• Your objective:
Each line of the data below containing "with" needs to be listed.

• Data block:

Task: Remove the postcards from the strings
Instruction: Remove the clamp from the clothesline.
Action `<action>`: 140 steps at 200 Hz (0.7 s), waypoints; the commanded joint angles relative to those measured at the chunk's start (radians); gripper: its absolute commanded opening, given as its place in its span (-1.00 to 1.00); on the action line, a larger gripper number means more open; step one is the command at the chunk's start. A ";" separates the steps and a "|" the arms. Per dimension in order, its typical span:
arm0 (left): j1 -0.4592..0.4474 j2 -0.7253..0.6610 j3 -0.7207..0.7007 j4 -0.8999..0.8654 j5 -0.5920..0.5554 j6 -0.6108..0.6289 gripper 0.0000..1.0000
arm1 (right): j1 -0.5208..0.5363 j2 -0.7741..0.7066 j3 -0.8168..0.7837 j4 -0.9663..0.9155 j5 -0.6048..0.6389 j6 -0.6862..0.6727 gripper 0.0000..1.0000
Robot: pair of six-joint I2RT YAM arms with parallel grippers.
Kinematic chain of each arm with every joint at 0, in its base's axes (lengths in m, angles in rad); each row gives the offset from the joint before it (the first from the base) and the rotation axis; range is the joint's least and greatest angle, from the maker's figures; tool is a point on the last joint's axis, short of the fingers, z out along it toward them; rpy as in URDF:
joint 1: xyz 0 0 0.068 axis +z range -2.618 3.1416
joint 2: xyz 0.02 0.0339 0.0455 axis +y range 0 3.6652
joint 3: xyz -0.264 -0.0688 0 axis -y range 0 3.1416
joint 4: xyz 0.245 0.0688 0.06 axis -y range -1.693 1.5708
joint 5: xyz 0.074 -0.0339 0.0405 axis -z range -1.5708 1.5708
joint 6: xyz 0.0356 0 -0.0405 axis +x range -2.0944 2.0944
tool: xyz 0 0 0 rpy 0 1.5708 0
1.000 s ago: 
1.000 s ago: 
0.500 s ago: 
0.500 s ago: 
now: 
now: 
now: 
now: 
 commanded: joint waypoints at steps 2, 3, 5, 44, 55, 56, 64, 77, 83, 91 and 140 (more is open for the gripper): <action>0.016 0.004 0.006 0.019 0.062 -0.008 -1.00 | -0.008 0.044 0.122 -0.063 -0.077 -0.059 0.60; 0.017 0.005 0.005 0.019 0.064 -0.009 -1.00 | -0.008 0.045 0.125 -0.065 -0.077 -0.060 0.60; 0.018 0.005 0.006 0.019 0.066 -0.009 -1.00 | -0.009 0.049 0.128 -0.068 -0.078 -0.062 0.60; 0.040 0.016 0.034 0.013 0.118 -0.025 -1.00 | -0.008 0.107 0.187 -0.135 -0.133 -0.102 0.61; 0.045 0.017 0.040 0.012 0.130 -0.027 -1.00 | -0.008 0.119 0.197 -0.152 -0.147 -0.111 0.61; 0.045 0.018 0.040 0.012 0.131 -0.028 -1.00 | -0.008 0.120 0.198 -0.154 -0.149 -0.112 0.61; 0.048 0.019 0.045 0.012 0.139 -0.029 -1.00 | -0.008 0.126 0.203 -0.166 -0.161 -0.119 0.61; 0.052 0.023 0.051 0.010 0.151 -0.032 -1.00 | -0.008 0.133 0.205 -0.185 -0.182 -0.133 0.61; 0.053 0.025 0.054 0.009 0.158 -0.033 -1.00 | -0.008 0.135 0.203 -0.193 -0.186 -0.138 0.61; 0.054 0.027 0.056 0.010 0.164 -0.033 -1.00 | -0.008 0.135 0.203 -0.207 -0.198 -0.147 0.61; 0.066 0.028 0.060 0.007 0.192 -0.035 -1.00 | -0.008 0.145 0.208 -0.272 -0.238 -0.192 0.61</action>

• Answer to this problem:
Robot: pair of six-joint I2RT YAM arms with parallel grippers.
Kinematic chain of each arm with every joint at 0, in its base's axes (lengths in m, angles in rad); each row gives the offset from the joint before it (the first from the base) and the rotation axis; range is the joint's least and greatest angle, from the maker's figures; tool is a point on the last joint's axis, short of the fingers, z out along it toward them; rpy as in URDF:

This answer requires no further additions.